• Assignment
Each line below from the one containing "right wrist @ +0" through the one containing "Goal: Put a" is to be given again exactly, and no line outside that span.

• Data below
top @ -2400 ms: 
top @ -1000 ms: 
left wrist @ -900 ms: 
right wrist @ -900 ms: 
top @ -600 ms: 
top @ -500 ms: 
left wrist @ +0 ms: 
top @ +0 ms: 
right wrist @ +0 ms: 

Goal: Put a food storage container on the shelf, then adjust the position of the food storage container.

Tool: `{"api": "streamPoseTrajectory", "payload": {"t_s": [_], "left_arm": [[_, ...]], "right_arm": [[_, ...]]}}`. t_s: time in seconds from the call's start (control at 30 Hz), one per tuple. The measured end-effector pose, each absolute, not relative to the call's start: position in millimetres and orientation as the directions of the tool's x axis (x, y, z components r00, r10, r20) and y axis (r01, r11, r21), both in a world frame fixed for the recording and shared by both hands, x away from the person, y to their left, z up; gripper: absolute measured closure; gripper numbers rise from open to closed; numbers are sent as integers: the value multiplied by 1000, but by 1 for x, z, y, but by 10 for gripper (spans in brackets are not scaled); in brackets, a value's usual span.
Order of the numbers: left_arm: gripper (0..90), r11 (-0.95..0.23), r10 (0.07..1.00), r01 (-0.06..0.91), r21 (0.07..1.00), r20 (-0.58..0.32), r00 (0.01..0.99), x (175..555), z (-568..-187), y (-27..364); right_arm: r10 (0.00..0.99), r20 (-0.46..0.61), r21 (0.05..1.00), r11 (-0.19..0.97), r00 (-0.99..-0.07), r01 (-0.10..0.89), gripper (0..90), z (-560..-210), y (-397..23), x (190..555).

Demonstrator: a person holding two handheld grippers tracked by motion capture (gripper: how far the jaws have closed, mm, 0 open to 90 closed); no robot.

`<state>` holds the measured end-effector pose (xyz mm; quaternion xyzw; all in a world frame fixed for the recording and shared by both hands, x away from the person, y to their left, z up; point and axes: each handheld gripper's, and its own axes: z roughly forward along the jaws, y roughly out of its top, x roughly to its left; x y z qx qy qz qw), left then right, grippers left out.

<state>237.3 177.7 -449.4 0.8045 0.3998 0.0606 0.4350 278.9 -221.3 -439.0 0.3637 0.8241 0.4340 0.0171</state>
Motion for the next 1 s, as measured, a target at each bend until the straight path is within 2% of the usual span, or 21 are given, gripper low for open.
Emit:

• Response to this exercise
right wrist @ +0 ms: 

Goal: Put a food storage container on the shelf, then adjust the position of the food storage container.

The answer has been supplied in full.